The most common side effects associated with Foundayo mirror those familiar to the GLP-1 class, including nausea, constipation, diarrhea, vomiting and other gastrointestinal issues. The drug also includes a boxed warning for thyroid C-cell tumors and shouldn’t be used in patients with a personal or family history of medullary thyroid cancer or in patients with multiple endocrine neoplasia syndrome type 2, the FDA cautioned in its release.
Foundayo now marks the fifth product approved under the FDA’s new CNPV program and the first for a new molecular entity, according to the regulator. The decision also marks the “fastest approval of a [new molecular entity] since 2002,” per the agency.
The FDA introduced the program last year in a bid to significantly accelerate review timelines for products aligned with U.S. national interests, but the pathway has already attracted lawmaker scrutiny about the potential for corruption and rushed reviews. The FDA has scheduled a public hearing for June to solicit feedback on the program.

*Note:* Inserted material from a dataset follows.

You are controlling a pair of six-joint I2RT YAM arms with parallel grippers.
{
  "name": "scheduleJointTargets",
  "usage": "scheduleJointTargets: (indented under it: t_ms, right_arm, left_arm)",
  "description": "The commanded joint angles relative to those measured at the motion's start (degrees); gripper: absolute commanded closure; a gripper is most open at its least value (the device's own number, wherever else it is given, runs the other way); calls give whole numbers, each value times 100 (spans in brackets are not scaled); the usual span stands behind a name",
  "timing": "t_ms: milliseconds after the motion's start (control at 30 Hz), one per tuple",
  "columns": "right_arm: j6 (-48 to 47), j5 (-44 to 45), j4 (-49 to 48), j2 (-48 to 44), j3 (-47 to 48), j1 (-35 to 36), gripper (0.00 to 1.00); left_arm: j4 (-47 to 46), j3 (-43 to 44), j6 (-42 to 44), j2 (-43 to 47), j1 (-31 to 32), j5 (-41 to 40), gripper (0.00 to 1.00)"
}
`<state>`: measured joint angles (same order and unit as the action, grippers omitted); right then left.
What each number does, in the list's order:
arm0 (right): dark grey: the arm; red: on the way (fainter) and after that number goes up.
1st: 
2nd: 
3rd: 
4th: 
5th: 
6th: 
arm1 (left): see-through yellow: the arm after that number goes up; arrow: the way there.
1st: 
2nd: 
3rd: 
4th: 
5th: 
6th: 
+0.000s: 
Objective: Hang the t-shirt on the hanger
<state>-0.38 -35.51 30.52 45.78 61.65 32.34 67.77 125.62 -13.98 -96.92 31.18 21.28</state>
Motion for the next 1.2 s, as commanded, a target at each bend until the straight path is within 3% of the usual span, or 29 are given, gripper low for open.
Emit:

As Eli Lilly and Novo Nordisk have raked in tens of billions of dollars with their respective metabolic blockbusters in recent years, a series of new approvals in 2026 is now shaking up the field. Aside from the companies’ respective oral approvals in obesity, Novo last month also won an FDA nod for a high dose, 7.2-mg format of injectable Wegovy, which the company is hoping can help patients achieve superior weight loss, with plans to launch in April.
While Novo was first to market with both injectable Wegovy and its Wegovy pill, the company has subsequently ceded its superior obesity market share in the U.S. to Lilly.
For its part, Lilly has been gearing up for its Foundayo launch for some time, indicating earlier this year that it had secured “pre-launch inventories” of investigational meds worth $1.5 billion as of Dec. 31, 2025, with much of that supply tied to orforglipron.